How can I update the gradient manually once per epoch?

I am working on a regression problem involving a very sparse dataset (<1% non-zero examples). One of the strategies I would like to try is to accumulate the gradient for each batch over an entire epoch, and only then update the model (since a batch has many zero examples and the gradients quickly tend to zero). I am thinking of a pseudocode similar to the following:

for e in epochs:
   grad = 0
   for batch in dataloader:
      grad += model.backward(batch)
   grad /= len(dataloader)

My current code that updates the gradient after every batch is:

    for e in epochs:
       for batch in dataloader:

            # Forward pass

            x: torch.tensor = batch[0].float().to(device)
            y: torch.tensor = batch[1].float().to(device)

            y_pred = model_reg(x).squeeze()

            loss = criterion(y_pred, y)

            # Backward pass

Is there a way I could do what I am thinking of in Pytorch? I know autograd is a bit special, so I wanted to seek your wisdom in these matters. My current idea was to have the optimizer.zero_grad() and optimizer.step() being done outside of the batch loops (so done only once per epoch). However, I am not sure how I could divide the accumulated gradient at the end of an epoch by the number of batches.

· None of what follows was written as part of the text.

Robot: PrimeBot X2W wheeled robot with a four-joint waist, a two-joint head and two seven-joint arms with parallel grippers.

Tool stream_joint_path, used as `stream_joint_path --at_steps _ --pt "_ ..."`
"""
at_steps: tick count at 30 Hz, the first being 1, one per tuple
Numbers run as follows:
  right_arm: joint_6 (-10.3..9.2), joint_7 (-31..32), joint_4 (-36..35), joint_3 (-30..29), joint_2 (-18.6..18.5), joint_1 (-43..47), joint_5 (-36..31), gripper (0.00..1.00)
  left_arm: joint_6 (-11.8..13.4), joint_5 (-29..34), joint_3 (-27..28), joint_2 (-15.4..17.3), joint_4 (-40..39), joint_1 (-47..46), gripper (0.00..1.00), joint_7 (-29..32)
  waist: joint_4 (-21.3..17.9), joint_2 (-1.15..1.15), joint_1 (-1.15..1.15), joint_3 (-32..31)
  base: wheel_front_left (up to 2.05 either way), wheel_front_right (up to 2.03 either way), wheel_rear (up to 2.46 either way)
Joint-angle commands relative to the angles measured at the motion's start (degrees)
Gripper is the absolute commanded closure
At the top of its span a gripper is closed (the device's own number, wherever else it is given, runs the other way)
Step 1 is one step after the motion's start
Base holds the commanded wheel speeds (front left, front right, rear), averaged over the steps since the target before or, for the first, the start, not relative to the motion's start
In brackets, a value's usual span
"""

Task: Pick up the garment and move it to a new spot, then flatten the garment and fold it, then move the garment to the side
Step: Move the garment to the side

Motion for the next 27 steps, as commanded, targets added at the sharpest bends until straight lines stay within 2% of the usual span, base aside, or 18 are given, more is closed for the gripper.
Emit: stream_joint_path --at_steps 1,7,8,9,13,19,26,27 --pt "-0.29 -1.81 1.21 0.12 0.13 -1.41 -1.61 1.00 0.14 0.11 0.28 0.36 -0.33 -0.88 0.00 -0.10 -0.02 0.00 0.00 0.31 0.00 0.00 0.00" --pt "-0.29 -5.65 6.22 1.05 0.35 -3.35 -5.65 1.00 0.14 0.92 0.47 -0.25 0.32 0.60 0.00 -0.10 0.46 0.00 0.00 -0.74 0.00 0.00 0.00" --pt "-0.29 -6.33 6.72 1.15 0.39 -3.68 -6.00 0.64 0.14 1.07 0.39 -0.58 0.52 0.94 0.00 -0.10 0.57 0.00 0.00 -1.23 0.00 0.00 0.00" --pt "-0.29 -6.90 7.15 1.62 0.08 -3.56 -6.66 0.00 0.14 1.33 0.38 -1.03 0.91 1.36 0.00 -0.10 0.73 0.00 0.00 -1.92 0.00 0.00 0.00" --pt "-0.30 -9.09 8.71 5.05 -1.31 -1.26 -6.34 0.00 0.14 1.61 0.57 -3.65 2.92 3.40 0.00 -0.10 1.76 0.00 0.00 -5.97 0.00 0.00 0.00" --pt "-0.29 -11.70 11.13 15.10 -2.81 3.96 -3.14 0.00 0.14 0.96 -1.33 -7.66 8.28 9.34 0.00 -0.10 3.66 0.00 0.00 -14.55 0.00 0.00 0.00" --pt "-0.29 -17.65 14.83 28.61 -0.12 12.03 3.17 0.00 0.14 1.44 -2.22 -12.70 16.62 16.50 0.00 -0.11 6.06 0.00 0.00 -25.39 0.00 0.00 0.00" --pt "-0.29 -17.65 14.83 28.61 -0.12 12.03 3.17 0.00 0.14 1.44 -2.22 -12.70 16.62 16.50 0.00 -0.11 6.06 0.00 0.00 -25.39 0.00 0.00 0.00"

I have been looking through the documentation and past topics and couldn’t find an answer. Any advice or help are greatly appreciated!


This post gives you a few examples of gradient accumulation approaches and their advantages or shortcomings.
Based on your current code snippet it seems you would like to use torch.autograd,grad instead, which I think should work in a similar manner (you might need to perform the gradient accumulation manually though).